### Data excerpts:
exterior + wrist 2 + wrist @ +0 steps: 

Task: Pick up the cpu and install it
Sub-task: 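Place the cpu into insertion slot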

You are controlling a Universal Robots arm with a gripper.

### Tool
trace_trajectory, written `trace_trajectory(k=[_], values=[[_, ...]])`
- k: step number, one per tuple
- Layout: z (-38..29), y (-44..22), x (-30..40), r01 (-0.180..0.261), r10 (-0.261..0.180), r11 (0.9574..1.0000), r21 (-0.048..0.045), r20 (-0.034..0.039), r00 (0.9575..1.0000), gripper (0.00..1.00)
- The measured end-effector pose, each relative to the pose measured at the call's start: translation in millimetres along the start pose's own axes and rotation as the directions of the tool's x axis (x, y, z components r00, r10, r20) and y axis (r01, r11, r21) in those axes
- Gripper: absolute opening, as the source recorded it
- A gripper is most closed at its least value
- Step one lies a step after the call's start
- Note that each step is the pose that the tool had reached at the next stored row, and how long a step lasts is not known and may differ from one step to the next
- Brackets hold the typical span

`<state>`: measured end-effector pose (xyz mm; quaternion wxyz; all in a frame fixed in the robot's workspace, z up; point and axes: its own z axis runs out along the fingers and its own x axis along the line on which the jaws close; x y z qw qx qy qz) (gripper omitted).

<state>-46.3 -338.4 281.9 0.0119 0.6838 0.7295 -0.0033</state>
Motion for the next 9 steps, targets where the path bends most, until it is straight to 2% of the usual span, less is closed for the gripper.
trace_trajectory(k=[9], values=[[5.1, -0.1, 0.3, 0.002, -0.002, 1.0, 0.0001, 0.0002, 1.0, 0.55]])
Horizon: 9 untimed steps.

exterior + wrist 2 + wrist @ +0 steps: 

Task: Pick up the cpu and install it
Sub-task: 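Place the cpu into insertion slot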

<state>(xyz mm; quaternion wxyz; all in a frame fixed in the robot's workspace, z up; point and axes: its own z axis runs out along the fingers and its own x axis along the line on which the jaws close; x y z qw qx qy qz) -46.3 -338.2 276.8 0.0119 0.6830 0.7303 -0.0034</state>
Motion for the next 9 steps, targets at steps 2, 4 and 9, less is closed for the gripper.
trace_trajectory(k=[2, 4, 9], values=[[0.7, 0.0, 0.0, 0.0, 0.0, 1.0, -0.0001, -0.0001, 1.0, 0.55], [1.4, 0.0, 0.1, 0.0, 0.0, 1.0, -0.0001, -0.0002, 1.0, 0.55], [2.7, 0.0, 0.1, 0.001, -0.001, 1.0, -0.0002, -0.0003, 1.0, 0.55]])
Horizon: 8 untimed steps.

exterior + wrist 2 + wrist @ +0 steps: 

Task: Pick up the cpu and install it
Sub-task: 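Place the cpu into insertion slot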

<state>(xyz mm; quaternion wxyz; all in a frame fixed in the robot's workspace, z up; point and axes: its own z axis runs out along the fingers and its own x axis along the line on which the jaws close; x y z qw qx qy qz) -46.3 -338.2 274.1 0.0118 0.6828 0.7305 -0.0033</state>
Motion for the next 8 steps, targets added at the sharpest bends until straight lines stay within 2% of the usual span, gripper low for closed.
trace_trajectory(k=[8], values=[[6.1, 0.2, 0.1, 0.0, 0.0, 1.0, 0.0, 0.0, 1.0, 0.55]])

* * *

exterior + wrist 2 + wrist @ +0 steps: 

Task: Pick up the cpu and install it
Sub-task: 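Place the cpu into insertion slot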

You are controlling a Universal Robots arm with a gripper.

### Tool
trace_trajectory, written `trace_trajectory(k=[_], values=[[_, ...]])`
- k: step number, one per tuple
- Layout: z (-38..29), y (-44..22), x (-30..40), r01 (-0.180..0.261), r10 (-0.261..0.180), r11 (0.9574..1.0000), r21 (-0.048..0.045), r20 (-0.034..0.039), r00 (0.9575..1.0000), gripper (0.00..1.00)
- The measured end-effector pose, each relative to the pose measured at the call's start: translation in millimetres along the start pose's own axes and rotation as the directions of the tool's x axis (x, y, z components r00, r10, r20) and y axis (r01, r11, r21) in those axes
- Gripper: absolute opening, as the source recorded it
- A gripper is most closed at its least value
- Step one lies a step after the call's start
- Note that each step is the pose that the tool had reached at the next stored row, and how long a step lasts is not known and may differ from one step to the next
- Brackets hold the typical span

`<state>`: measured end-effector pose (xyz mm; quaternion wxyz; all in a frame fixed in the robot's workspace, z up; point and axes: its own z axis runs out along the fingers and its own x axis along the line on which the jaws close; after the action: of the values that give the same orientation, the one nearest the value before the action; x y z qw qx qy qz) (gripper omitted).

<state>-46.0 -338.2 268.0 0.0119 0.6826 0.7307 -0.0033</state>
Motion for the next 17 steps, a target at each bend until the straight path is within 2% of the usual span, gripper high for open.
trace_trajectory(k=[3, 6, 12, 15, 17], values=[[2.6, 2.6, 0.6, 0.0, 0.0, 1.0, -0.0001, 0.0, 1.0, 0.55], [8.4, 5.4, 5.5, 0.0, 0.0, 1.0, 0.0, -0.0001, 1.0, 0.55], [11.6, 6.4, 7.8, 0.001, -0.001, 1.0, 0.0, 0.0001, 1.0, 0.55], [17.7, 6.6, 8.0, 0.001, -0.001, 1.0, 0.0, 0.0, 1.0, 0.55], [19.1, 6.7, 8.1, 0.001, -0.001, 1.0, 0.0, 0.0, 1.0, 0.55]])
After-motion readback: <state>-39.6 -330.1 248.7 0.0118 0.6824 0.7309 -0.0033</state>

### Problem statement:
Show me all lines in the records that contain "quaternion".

### Task response:
`<state>`: measured end-effector pose (xyz mm; quaternion wxyz; all in a frame fixed in the robot's workspace, z up; point and axes: its own z axis runs out along the fingers and its own x axis along the line on which the jaws close; x y z qw qx qy qz) (gripper omitted).
<state>(xyz mm; quaternion wxyz; all in a frame fixed in the robot's workspace, z up; point and axes: its own z axis runs out along the fingers and its own x axis along the line on which the jaws close; x y z qw qx qy qz) -46.3 -338.2 276.8 0.0119 0.6830 0.7303 -0.0034</state>
<state>(xyz mm; quaternion wxyz; all in a frame fixed in the robot's workspace, z up; point and axes: its own z axis runs out along the fingers and its own x axis along the line on which the jaws close; x y z qw qx qy qz) -46.3 -338.2 274.1 0.0118 0.6828 0.7305 -0.0033</state>
`<state>`: measured end-effector pose (xyz mm; quaternion wxyz; all in a frame fixed in the robot's workspace, z up; point and axes: its own z axis runs out along the fingers and its own x axis along the line on which the jaws close; after the action: of the values that give the same orientation, the one nearest the value before the action; x y z qw qx qy qz) (gripper omitted).

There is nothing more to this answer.